Dataset items:
BEGIN

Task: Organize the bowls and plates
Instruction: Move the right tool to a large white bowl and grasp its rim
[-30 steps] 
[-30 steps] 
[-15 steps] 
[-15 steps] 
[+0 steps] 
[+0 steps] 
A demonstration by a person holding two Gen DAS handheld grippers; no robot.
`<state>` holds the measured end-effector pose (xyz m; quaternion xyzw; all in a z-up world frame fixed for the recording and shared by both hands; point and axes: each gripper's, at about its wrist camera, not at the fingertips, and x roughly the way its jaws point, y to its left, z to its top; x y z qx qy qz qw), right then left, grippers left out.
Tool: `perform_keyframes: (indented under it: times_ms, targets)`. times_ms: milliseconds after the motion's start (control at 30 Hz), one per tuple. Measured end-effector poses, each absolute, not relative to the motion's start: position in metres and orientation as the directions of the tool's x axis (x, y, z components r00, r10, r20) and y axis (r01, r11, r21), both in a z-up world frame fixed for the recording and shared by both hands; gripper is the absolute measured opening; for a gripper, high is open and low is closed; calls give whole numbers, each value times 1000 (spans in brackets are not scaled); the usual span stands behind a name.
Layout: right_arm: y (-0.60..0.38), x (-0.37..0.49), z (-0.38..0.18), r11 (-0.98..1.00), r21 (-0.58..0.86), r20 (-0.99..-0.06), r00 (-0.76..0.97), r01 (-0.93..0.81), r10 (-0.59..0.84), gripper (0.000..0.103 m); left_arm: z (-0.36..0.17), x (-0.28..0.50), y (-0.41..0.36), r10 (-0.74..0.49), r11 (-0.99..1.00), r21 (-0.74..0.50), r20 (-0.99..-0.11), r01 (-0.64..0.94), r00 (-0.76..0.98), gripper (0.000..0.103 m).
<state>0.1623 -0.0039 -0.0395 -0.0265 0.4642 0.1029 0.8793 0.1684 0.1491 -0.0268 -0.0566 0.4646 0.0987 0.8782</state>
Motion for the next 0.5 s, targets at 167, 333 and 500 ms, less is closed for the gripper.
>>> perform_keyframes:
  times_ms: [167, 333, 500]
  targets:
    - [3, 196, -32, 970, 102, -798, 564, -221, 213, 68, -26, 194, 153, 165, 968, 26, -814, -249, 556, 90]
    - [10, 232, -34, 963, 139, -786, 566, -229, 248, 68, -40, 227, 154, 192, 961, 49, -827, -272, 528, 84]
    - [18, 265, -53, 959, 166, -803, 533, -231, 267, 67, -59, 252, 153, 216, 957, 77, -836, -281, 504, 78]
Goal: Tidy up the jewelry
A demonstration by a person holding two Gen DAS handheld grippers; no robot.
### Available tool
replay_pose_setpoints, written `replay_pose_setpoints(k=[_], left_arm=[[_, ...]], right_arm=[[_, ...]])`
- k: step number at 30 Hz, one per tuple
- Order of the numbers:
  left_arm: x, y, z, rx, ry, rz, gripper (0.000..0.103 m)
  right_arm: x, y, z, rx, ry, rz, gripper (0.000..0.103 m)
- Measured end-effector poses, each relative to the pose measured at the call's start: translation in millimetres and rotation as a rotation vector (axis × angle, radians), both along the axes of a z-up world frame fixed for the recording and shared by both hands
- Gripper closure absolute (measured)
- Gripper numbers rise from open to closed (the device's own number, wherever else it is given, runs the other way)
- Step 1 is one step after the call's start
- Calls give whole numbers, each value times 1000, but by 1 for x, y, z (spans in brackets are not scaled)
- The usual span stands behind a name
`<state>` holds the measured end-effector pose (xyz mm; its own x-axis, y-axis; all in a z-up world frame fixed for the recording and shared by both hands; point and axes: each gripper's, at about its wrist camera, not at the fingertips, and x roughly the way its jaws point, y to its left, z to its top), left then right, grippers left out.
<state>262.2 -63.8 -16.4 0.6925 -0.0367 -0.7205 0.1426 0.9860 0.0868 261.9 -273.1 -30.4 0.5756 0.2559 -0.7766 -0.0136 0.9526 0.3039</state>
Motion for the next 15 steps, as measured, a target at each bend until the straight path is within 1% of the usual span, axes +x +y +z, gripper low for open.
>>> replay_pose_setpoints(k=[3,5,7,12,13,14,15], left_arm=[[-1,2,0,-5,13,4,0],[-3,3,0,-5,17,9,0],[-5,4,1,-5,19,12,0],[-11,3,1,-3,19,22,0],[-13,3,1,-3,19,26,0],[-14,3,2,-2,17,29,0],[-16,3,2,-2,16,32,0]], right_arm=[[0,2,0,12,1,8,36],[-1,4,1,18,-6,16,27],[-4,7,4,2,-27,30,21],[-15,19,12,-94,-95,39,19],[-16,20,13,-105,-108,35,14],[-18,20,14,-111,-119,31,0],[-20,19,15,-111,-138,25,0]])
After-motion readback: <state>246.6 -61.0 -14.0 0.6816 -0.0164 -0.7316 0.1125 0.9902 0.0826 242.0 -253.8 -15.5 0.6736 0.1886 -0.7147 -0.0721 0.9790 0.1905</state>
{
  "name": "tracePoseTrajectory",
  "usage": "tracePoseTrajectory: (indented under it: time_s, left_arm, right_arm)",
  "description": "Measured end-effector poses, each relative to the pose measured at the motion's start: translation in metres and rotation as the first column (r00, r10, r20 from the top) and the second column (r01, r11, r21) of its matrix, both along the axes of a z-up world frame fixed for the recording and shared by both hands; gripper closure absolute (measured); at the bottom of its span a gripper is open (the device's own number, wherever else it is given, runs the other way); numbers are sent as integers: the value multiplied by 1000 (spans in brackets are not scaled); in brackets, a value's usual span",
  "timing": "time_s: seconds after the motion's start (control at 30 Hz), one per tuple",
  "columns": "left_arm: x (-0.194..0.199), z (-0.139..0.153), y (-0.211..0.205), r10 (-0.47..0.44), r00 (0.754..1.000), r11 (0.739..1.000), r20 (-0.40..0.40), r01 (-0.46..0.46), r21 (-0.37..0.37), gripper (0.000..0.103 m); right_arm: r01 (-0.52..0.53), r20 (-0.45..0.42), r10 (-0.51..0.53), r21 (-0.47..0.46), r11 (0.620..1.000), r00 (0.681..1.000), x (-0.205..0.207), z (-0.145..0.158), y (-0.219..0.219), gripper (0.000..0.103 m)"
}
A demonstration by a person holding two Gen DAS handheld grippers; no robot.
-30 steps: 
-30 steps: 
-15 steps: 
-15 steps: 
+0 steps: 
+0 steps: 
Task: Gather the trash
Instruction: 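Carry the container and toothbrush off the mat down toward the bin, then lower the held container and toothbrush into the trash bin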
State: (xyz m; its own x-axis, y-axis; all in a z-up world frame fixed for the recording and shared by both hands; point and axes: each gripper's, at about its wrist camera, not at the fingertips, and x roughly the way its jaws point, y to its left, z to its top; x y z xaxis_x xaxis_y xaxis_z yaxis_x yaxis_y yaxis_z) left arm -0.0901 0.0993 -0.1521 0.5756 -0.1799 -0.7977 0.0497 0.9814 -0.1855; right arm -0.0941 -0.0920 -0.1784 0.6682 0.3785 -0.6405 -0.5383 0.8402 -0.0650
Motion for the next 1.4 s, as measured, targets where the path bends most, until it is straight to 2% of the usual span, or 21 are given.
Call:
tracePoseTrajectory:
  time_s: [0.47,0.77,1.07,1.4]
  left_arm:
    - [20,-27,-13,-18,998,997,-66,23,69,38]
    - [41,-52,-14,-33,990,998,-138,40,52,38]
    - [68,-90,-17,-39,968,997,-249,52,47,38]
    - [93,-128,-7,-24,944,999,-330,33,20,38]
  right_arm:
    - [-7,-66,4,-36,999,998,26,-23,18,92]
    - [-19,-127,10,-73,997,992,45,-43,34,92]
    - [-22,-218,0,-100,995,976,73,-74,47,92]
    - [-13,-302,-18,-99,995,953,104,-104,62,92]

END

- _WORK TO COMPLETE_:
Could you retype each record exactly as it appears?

- _TASK SOLUTION_:
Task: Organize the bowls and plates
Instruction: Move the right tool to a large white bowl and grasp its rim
[-30 steps] 
[-30 steps] 
[-15 steps] 
[-15 steps] 
[+0 steps] 
[+0 steps] 
A demonstration by a person holding two Gen DAS handheld grippers; no robot.
`<state>` holds the measured end-effector pose (xyz m; quaternion xyzw; all in a z-up world frame fixed for the recording and shared by both hands; point and axes: each gripper's, at about its wrist camera, not at the fingertips, and x roughly the way its jaws point, y to its left, z to its top; x y z qx qy qz qw), right then left, grippers left out.
Tool: `perform_keyframes: (indented under it: times_ms, targets)`. times_ms: milliseconds after the motion's start (control at 30 Hz), one per tuple. Measured end-effector poses, each absolute, not relative to the motion's start: position in metres and orientation as the directions of the tool's x axis (x, y, z components r00, r10, r20) and y axis (r01, r11, r21), both in a z-up world frame fixed for the recording and shared by both hands; gripper is the absolute measured opening; for a gripper, high is open and low is closed; calls give whole numbers, each value times 1000 (spans in brackets are not scaled); the usual span stands behind a name.
Layout: right_arm: y (-0.60..0.38), x (-0.37..0.49), z (-0.38..0.18), r11 (-0.98..1.00), r21 (-0.58..0.86), r20 (-0.99..-0.06), r00 (-0.76..0.97), r01 (-0.93..0.81), r10 (-0.59..0.84), gripper (0.000..0.103 m); left_arm: z (-0.36..0.17), x (-0.28..0.50), y (-0.41..0.36), r10 (-0.74..0.49), r11 (-0.99..1.00), r21 (-0.74..0.50), r20 (-0.99..-0.11), r01 (-0.64..0.94), r00 (-0.76..0.98), gripper (0.000..0.103 m).
<state>0.1623 -0.0039 -0.0395 -0.0265 0.4642 0.1029 0.8793 0.1684 0.1491 -0.0268 -0.0566 0.4646 0.0987 0.8782</state>
Motion for the next 0.5 s, targets at 167, 333 and 500 ms, less is closed for the gripper.
>>> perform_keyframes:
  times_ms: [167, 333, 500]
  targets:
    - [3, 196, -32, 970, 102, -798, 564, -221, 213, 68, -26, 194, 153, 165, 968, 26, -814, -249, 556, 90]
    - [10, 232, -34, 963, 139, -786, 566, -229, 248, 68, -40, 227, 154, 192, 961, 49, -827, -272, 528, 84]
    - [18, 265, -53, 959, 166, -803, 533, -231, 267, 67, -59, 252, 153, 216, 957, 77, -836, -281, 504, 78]
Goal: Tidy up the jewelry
A demonstration by a person holding two Gen DAS handheld grippers; no robot.
### Available tool
replay_pose_setpoints, written `replay_pose_setpoints(k=[_], left_arm=[[_, ...]], right_arm=[[_, ...]])`
- k: step number at 30 Hz, one per tuple
- Order of the numbers:
  left_arm: x, y, z, rx, ry, rz, gripper (0.000..0.103 m)
  right_arm: x, y, z, rx, ry, rz, gripper (0.000..0.103 m)
- Measured end-effector poses, each relative to the pose measured at the call's start: translation in millimetres and rotation as a rotation vector (axis × angle, radians), both along the axes of a z-up world frame fixed for the recording and shared by both hands
- Gripper closure absolute (measured)
- Gripper numbers rise from open to closed (the device's own number, wherever else it is given, runs the other way)
- Step 1 is one step after the call's start
- Calls give whole numbers, each value times 1000, but by 1 for x, y, z (spans in brackets are not scaled)
- The usual span stands behind a name
`<state>` holds the measured end-effector pose (xyz mm; its own x-axis, y-axis; all in a z-up world frame fixed for the recording and shared by both hands; point and axes: each gripper's, at about its wrist camera, not at the fingertips, and x roughly the way its jaws point, y to its left, z to its top), left then right, grippers left out.
<state>262.2 -63.8 -16.4 0.6925 -0.0367 -0.7205 0.1426 0.9860 0.0868 261.9 -273.1 -30.4 0.5756 0.2559 -0.7766 -0.0136 0.9526 0.3039</state>
Motion for the next 15 steps, as measured, a target at each bend until the straight path is within 1% of the usual span, axes +x +y +z, gripper low for open.
>>> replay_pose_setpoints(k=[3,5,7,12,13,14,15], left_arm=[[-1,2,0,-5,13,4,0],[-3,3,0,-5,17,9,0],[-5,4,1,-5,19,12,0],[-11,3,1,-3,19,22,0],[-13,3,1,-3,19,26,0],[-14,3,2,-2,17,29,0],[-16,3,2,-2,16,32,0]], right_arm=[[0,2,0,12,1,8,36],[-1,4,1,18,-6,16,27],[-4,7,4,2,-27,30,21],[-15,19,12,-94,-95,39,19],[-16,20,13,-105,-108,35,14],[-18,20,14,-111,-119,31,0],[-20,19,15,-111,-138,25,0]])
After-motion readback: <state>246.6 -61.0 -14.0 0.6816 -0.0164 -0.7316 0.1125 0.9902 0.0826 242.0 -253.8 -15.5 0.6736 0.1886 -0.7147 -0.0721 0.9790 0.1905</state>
{
  "name": "tracePoseTrajectory",
  "usage": "tracePoseTrajectory: (indented under it: time_s, left_arm, right_arm)",
  "description": "Measured end-effector poses, each relative to the pose measured at the motion's start: translation in metres and rotation as the first column (r00, r10, r20 from the top) and the second column (r01, r11, r21) of its matrix, both along the axes of a z-up world frame fixed for the recording and shared by both hands; gripper closure absolute (measured); at the bottom of its span a gripper is open (the device's own number, wherever else it is given, runs the other way); numbers are sent as integers: the value multiplied by 1000 (spans in brackets are not scaled); in brackets, a value's usual span",
  "timing": "time_s: seconds after the motion's start (control at 30 Hz), one per tuple",
  "columns": "left_arm: x (-0.194..0.199), z (-0.139..0.153), y (-0.211..0.205), r10 (-0.47..0.44), r00 (0.754..1.000), r11 (0.739..1.000), r20 (-0.40..0.40), r01 (-0.46..0.46), r21 (-0.37..0.37), gripper (0.000..0.103 m); right_arm: r01 (-0.52..0.53), r20 (-0.45..0.42), r10 (-0.51..0.53), r21 (-0.47..0.46), r11 (0.620..1.000), r00 (0.681..1.000), x (-0.205..0.207), z (-0.145..0.158), y (-0.219..0.219), gripper (0.000..0.103 m)"
}
A demonstration by a person holding two Gen DAS handheld grippers; no robot.
-30 steps: 
-30 steps: 
-15 steps: 
-15 steps: 
+0 steps: 
+0 steps: 
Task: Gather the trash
Instruction: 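Carry the container and toothbrush off the mat down toward the bin, then lower the held container and toothbrush into the trash bin
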State: (xyz m; its own x-axis, y-axis; all in a z-up world frame fixed for the recording and shared by both hands; point and axes: each gripper's, at about its wrist camera, not at the fingertips, and x roughly the way its jaws point, y to its left, z to its top; x y z xaxis_x xaxis_y xaxis_z yaxis_x yaxis_y yaxis_z) left arm -0.0901 0.0993 -0.1521 0.5756 -0.1799 -0.7977 0.0497 0.9814 -0.1855; right arm -0.0941 -0.0920 -0.1784 0.6682 0.3785 -0.6405 -0.5383 0.8402 -0.0650
Motion for the next 1.4 s, as measured, targets where the path bends most, until it is straight to 2% of the usual span, or 21 are given.
Call:
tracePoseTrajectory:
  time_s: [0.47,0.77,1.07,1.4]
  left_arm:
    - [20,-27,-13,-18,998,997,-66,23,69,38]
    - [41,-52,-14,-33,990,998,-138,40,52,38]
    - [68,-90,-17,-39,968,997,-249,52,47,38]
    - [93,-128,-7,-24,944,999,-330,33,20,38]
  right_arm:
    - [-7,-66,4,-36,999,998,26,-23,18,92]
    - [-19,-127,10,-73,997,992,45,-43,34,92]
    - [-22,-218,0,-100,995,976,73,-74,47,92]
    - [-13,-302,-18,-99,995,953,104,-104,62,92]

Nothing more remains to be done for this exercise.